EXERCISE OBJECTIVE: Give back the exact lines of the material below from the one containing "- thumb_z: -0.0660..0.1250" through the one containing "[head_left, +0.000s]", and no pictures.
================
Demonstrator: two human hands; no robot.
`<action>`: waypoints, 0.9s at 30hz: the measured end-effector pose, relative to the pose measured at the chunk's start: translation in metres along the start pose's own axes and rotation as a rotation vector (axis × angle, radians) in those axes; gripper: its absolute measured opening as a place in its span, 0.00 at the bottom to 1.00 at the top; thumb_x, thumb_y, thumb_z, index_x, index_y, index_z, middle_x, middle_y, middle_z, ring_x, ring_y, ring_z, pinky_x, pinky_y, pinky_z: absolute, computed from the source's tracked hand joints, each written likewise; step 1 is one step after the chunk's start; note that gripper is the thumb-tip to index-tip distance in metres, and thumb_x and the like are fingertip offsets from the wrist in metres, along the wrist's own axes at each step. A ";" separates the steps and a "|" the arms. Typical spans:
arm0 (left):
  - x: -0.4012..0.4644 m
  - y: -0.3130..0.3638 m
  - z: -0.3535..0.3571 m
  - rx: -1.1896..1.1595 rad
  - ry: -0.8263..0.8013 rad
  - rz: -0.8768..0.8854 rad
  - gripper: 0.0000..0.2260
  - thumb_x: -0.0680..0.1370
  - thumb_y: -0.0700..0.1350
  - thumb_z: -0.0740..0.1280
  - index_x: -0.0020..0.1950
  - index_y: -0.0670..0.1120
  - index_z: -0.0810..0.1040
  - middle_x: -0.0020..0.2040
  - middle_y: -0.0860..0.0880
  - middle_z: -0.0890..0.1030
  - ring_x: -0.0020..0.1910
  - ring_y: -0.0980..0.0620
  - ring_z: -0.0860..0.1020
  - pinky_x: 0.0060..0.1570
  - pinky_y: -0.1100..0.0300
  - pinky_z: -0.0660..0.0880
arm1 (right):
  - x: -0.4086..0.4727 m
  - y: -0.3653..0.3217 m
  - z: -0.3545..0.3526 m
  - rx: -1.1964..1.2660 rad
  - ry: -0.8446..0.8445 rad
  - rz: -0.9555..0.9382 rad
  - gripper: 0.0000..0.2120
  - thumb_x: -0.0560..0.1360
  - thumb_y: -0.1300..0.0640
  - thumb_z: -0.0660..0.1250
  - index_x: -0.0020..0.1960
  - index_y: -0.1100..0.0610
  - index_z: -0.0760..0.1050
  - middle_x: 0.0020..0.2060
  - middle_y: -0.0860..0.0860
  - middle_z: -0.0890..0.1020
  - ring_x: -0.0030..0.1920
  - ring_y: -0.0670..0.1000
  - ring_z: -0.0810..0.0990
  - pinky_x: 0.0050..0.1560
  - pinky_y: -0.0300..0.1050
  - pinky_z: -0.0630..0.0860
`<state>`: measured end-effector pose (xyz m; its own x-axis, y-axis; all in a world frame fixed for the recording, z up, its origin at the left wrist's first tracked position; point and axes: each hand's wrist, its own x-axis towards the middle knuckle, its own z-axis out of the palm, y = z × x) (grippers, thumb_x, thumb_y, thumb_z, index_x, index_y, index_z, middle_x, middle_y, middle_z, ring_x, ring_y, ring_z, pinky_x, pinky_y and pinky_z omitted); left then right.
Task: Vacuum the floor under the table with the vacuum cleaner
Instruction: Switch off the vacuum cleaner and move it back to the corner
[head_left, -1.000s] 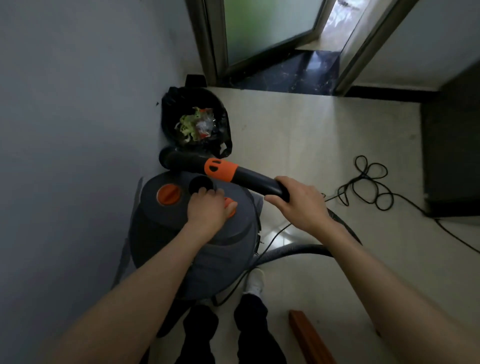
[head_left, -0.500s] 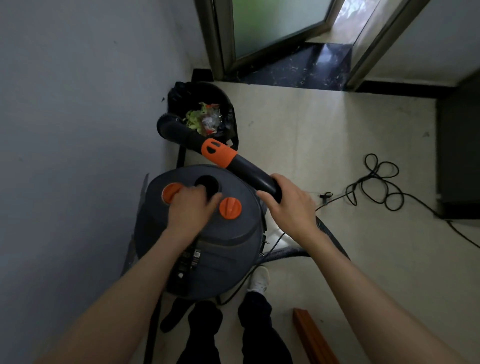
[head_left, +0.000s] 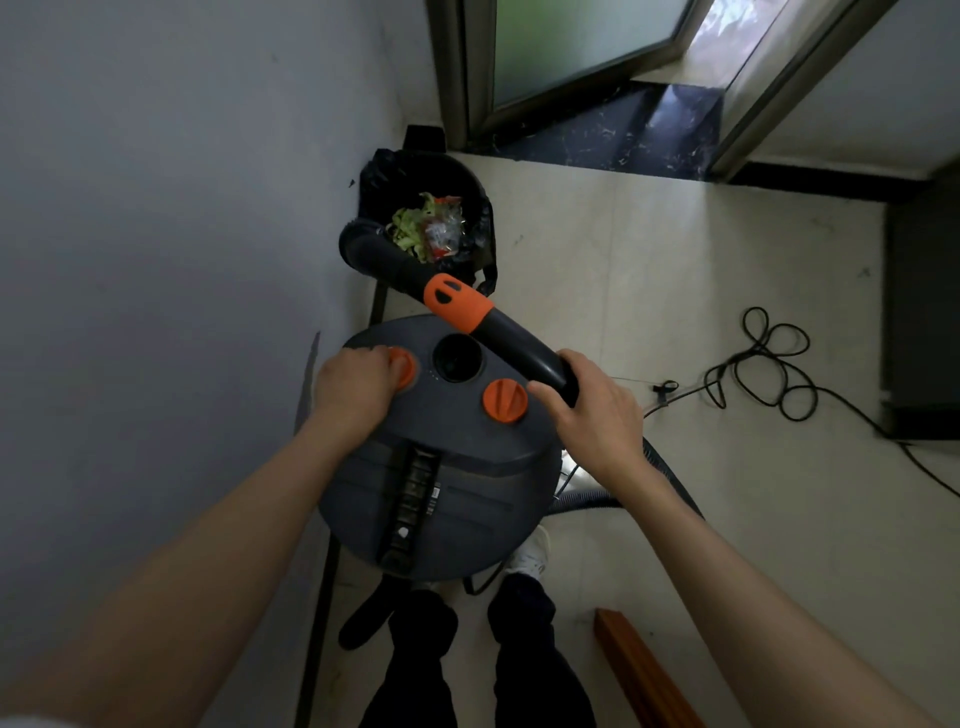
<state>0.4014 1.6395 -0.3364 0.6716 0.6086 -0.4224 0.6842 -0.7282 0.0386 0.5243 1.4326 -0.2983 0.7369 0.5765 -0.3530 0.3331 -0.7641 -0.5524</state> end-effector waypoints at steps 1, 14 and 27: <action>0.000 0.000 0.000 -0.022 -0.014 -0.013 0.16 0.82 0.47 0.54 0.57 0.38 0.75 0.54 0.36 0.79 0.54 0.37 0.76 0.48 0.51 0.71 | -0.003 -0.001 0.001 -0.002 0.003 0.006 0.18 0.77 0.43 0.63 0.60 0.53 0.72 0.49 0.50 0.80 0.51 0.55 0.78 0.51 0.49 0.69; -0.034 -0.030 -0.020 -0.541 0.026 -0.027 0.14 0.82 0.42 0.52 0.51 0.36 0.74 0.51 0.36 0.78 0.51 0.39 0.75 0.49 0.53 0.67 | -0.052 -0.024 0.012 -0.042 0.064 0.027 0.20 0.76 0.44 0.64 0.64 0.52 0.71 0.53 0.50 0.80 0.53 0.53 0.78 0.56 0.53 0.72; -0.139 0.007 -0.086 0.035 0.081 0.691 0.26 0.75 0.58 0.65 0.71 0.53 0.64 0.65 0.51 0.70 0.67 0.49 0.65 0.71 0.47 0.50 | -0.141 -0.066 -0.022 -0.193 -0.041 -0.155 0.22 0.77 0.44 0.63 0.67 0.53 0.69 0.56 0.50 0.79 0.55 0.52 0.77 0.57 0.47 0.67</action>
<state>0.3369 1.5767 -0.1995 0.9699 0.0230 -0.2423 0.0839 -0.9661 0.2441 0.4112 1.3954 -0.1956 0.6451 0.6992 -0.3083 0.5493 -0.7048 -0.4490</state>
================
ANSWER TO THIS TASK:
  - thumb_z: -0.0660..0.1250
  - index_x: -0.0020..0.1960
  - index_y: -0.1100..0.0610
  - index_z: -0.0760..0.1050
  - middle_x: 0.0020..0.2060
  - middle_y: -0.0860..0.0860
  - middle_z: -0.0890..0.1020
  - ring_x: -0.0030..0.1920
  - ring_y: -0.0670..0.1000
  - ring_z: -0.0810..0.0990
  - pinky_x: 0.0050..0.1560
  - pinky_y: -0.0300..0.1050
  - pinky_z: -0.0630..0.0860
`<state>`: measured end-effector pose (xyz m; its own x-axis, y-axis; all in a world frame fixed for the recording, z up, its origin at the left wrist's first tracked position; point and axes: each hand's wrist, its own x-axis towards the middle knuckle, its own z-axis out of the palm, y = z × x) (grippers, thumb_x, thumb_y, thumb_z, index_x, index_y, index_z, middle_x, middle_y, middle_z, ring_x, ring_y, ring_z, pinky_x, pinky_y and pinky_z omitted); left then right.
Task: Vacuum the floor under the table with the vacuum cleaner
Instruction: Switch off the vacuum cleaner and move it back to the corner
[head_left, -1.000s] 
[head_left, -0.500s] 
[head_left, +0.000s] 

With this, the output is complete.